這件事情涉及到天家,以盤城的謹慎小心,多半是不願干涉過多,只消確保了落天在崖城的安全便足夠,其餘的事情,盤城恐怕並未打算沾手,以免為城家惹禍上身。
危險並非就只是來自那些兇惡的山賊匪人,若是知道了本不應該知道的事情,那麼對於天家來說,要將城家這種小小家族抹殺封口也並非不可能。
若要保全家族,那麼最好便是與此事毫無牽扯。
知道得越少,反而越是安全。
也許正是因為考慮到了這一層原因,盤城才並沒有將事情的詳細情況告訴俊城。
但是還有另外的可能性,也許俊城自己已經有了一些了解和推測,但是卻並沒有足夠的把握來斷定苦卞的身份以及兩人之間的關係。
而此時,霸軍出現在此,便是為落天做出了警示。
如果霸軍有心,那麼也不過是與落天兩敗俱傷,也許俊城未必就會接受此人在族中任職侍衛,但是落天也必然要受到影響。
自然,以天家的權勢地位,就算是知曉了真相,俊城也未必就敢做出什麼事情來,但是演變到那一步,對於落天來說,也是絕難接受的。
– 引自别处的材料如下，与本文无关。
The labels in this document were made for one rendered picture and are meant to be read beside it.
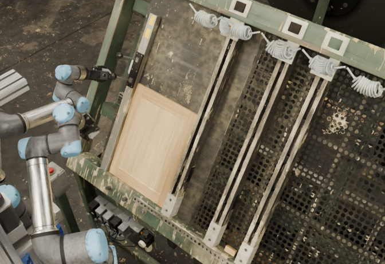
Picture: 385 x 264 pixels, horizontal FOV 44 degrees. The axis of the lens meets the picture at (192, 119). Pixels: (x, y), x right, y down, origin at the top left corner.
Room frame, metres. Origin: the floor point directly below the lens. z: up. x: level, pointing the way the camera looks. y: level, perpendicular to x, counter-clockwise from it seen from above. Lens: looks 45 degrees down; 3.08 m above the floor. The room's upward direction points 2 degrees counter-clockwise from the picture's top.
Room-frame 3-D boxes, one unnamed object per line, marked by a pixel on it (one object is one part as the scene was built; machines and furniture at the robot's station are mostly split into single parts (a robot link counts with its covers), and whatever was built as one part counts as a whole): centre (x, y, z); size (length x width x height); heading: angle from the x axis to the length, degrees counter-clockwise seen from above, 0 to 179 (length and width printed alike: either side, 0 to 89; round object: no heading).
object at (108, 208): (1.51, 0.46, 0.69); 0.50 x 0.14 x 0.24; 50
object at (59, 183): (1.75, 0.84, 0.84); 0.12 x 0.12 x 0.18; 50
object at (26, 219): (1.35, 0.90, 1.09); 0.15 x 0.15 x 0.10
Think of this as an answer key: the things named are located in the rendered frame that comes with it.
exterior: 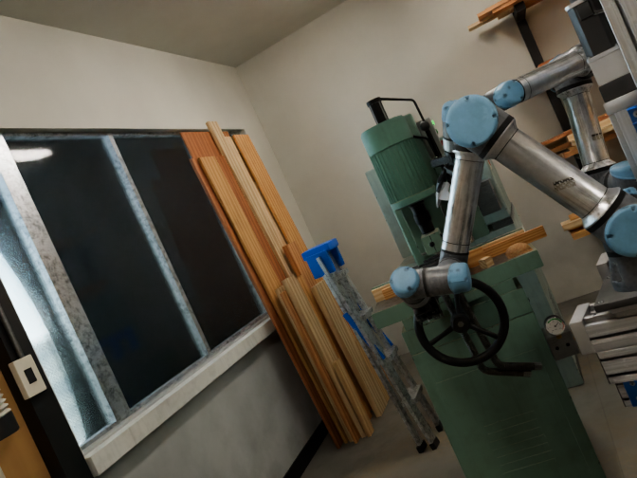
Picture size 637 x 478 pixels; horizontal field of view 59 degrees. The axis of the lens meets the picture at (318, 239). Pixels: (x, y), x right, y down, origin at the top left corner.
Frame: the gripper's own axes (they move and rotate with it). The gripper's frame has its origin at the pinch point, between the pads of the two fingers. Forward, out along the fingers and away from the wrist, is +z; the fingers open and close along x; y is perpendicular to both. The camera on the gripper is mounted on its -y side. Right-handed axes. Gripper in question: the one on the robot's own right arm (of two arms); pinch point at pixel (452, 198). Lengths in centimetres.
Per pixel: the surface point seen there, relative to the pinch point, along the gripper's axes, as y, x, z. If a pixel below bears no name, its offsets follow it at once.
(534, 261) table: 29.1, 7.7, 15.8
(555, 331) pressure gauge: 44, 1, 32
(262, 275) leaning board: -133, -30, 95
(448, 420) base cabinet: 29, -32, 65
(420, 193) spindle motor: -9.0, -6.6, -1.6
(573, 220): -59, 154, 113
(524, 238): 16.4, 18.0, 18.3
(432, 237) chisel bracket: -3.0, -7.5, 14.3
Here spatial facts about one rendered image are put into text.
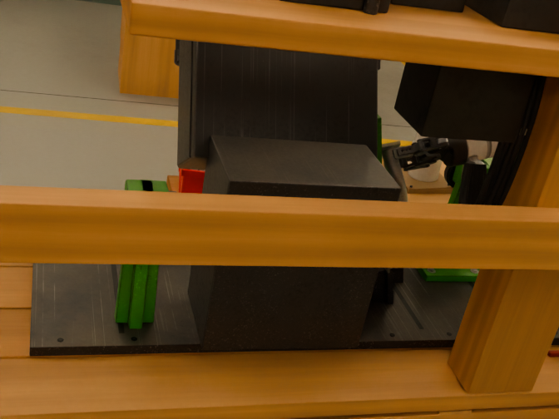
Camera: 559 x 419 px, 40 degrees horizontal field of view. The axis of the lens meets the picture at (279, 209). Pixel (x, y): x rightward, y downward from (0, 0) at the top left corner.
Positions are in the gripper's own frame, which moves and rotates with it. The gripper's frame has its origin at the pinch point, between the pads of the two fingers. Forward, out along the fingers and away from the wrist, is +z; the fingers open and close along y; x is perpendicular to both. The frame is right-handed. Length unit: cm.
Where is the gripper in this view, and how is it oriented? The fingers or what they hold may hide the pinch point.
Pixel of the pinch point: (394, 159)
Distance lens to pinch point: 158.3
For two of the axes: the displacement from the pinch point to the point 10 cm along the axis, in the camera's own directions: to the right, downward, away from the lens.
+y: 1.1, -2.7, -9.6
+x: 2.3, 9.4, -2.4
對於俊城,他可謂是十分喜歡,打從心底不願破壞了兩人之間的交情,若非如此,也不至於因為擔心俊城而三番兩次的伸出援手。
「如今該怎麼做?」
說話的是苦卞。
事態已經講述清楚,那麼兩人是走是留,便要由落天來做主了。
經過了這一番說話,苦卞已經將與那霸軍周旋的害處提醒給了落天,倘若要不傷行程,那麼如今兩人便應該立刻離開這座崖城。
落天也明白苦卞的意思,大概在今日黃昏的時候,與俊城講明自己準備離開的事情,然後明日啟程離去才是最好的。
但是這樣一來,便是生生將俊城和優伶丟給了那樣兇惡的賊人。
若是不走,與那霸軍起了衝突,自己也未必就不會失去俊城的信賴。
不管如何,這都是一件萬難的事情。
落天嘆出一口氣,沒有回答,而是邁開了步子,繼續朝著前面走去。
苦卞也不多言,跟在他身後同行。
兩人回到屋中,也無事可做,只得靜靜坐下,梳理心緒。
不知過了多少時候,門外忽然傳來了下人叩門的聲音,苦卞朝落天看過一眼,然後便前去開門。
是一名在廳中候著,以便服侍二人的城家下人。
「何事?」
聽了苦卞問話,那下人先是施了禮數,然後說出話來。